Against this background several years ago, Stanford biologist Stephen Palumbi issued a warning in the journal Science (1) that humans are dramatically accelerating evolutionary change in other species and that this is costing at least US$33-50 billion a year in the United States. Most of this cost stems from the hospitalization of people whose diseases have become resistant to treatment, but large costs also emerge when pests or disease organisms escape chemical control.
Overlooking the consequences of evolution can be costly for conservation as well. In recent years, evidence has been accumulating that evolution is having an impact on the productivity of commercial fisheries. Although research is only starting to quantify the extent of the problem, the prospect of evolutionary effects in fisheries is to be expected. Consider, for example, a farmer who, from year to year, grew seeds from only the smallest, weakest plants in the field. He would hardly be surprised to find his crops growing successively smaller and feebler as the years went on. Good farmers grow seeds from the largest or most productive plants and thus maximize their yields. Oddly, this is almost the reverse of what happens in commercial fisheries: every year, nets scoop up the largest fish and leave the smallest behind.

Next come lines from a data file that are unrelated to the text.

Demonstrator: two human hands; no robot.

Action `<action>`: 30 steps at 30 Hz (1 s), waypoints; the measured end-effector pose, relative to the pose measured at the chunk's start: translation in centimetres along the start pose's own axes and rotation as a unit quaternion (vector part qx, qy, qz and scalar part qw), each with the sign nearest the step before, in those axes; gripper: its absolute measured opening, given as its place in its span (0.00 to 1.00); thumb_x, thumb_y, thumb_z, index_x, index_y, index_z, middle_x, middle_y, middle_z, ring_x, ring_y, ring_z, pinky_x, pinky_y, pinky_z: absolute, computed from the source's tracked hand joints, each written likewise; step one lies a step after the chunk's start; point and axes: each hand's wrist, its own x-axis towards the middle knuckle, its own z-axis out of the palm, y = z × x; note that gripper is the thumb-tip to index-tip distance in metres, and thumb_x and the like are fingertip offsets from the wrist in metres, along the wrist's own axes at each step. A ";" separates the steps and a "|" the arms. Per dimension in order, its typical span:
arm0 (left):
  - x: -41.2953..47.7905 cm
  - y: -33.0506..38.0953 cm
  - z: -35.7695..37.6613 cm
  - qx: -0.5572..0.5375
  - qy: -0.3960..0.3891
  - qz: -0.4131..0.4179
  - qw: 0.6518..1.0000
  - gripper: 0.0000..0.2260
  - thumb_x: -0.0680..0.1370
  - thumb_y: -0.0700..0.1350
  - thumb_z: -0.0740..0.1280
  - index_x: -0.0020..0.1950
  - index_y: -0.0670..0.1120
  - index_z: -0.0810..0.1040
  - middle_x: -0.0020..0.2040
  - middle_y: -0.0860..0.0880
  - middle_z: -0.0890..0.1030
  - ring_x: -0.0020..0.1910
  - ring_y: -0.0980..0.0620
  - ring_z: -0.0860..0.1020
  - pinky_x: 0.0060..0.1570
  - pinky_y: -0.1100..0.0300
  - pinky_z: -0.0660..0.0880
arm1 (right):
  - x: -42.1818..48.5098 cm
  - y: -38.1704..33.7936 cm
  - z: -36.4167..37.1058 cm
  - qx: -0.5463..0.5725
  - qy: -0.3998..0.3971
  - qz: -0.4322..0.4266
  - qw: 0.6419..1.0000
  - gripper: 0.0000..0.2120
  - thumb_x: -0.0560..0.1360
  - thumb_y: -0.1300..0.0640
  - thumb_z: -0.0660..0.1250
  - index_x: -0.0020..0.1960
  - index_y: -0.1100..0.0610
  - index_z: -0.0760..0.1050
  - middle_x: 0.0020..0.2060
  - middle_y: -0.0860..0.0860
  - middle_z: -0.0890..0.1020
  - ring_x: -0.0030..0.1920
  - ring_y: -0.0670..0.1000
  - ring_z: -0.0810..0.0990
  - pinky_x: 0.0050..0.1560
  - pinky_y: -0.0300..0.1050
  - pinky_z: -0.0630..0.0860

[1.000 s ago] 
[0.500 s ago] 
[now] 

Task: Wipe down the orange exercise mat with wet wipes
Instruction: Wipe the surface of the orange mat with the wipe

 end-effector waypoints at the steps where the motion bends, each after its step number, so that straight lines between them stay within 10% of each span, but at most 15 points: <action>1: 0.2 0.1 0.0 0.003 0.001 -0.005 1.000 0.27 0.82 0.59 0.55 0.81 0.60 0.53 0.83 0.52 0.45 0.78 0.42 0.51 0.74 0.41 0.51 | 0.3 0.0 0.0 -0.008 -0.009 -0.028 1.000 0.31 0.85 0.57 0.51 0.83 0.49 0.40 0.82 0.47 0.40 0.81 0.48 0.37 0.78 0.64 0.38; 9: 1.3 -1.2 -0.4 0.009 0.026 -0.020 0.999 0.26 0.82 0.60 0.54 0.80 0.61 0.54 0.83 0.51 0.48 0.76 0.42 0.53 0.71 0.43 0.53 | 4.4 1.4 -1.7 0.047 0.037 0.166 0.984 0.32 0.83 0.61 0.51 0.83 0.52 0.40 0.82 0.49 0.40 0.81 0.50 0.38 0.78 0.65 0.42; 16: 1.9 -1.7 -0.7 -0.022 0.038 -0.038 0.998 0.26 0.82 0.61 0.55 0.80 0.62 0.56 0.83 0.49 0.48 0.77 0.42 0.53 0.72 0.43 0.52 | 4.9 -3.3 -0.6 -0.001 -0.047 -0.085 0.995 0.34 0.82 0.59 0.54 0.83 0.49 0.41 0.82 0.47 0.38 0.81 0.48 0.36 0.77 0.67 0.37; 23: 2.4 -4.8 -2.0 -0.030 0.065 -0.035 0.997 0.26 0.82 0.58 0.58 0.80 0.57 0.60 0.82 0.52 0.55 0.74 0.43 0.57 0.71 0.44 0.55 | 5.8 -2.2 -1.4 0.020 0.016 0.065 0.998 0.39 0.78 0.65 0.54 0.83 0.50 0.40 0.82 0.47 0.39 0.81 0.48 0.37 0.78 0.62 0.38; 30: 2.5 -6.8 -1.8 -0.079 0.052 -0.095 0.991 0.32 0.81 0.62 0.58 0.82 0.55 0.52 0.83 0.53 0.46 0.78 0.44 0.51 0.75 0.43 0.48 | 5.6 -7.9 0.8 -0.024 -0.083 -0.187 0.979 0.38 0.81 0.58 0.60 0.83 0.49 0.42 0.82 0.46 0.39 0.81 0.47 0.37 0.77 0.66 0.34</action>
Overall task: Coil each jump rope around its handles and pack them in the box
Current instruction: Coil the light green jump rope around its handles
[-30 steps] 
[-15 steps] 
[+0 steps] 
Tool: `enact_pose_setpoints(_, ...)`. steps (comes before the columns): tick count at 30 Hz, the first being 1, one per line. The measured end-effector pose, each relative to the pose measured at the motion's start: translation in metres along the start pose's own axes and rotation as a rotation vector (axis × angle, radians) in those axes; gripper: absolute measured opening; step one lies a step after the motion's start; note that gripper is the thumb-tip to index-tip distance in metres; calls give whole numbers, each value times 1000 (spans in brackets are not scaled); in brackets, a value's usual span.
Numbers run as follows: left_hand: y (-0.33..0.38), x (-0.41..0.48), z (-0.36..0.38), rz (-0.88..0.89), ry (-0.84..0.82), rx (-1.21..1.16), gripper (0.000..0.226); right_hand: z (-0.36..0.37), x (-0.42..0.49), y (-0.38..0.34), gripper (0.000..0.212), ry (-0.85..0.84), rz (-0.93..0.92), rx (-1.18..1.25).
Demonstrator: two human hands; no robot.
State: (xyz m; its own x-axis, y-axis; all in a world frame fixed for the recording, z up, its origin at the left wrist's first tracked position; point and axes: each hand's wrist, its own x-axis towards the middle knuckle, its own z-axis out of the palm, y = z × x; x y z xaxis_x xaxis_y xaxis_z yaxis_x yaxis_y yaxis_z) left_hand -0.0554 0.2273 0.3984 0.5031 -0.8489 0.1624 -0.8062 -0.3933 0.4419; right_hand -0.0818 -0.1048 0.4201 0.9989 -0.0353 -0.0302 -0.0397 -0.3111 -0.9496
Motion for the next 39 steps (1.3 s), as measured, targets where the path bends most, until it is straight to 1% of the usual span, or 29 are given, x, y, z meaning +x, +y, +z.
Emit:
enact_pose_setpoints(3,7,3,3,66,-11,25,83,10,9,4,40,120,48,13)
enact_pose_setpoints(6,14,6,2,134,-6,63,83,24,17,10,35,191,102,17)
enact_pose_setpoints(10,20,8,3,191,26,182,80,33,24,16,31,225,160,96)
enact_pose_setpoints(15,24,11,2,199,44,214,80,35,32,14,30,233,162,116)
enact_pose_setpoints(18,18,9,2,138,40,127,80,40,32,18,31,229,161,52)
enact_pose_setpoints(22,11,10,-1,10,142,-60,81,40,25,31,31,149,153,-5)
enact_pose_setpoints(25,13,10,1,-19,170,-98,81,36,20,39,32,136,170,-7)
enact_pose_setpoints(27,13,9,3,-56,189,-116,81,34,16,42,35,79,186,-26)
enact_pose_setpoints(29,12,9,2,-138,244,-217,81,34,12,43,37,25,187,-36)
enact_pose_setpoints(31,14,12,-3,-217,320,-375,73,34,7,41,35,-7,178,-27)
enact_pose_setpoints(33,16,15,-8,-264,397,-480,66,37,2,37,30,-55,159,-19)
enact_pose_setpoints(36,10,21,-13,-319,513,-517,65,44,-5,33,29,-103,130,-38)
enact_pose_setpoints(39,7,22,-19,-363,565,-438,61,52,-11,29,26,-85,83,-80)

In February this year, fisheries scientists met in Washington, D.C., at the annual meeting of the American Association for the Advancement of Science (AAAS) to discuss the emergence of “evolutionary fisheries science”—and to lament the fact that, until now, the evolutionary dimensions of fisheries have been overlooked. They also gathered together some of the best evidence available on the subject. Their models suggest that each year in which current levels of exploitation continue will require several years of evolutionary recovery. This results in a “Darwinian debt” to be paid by future generations.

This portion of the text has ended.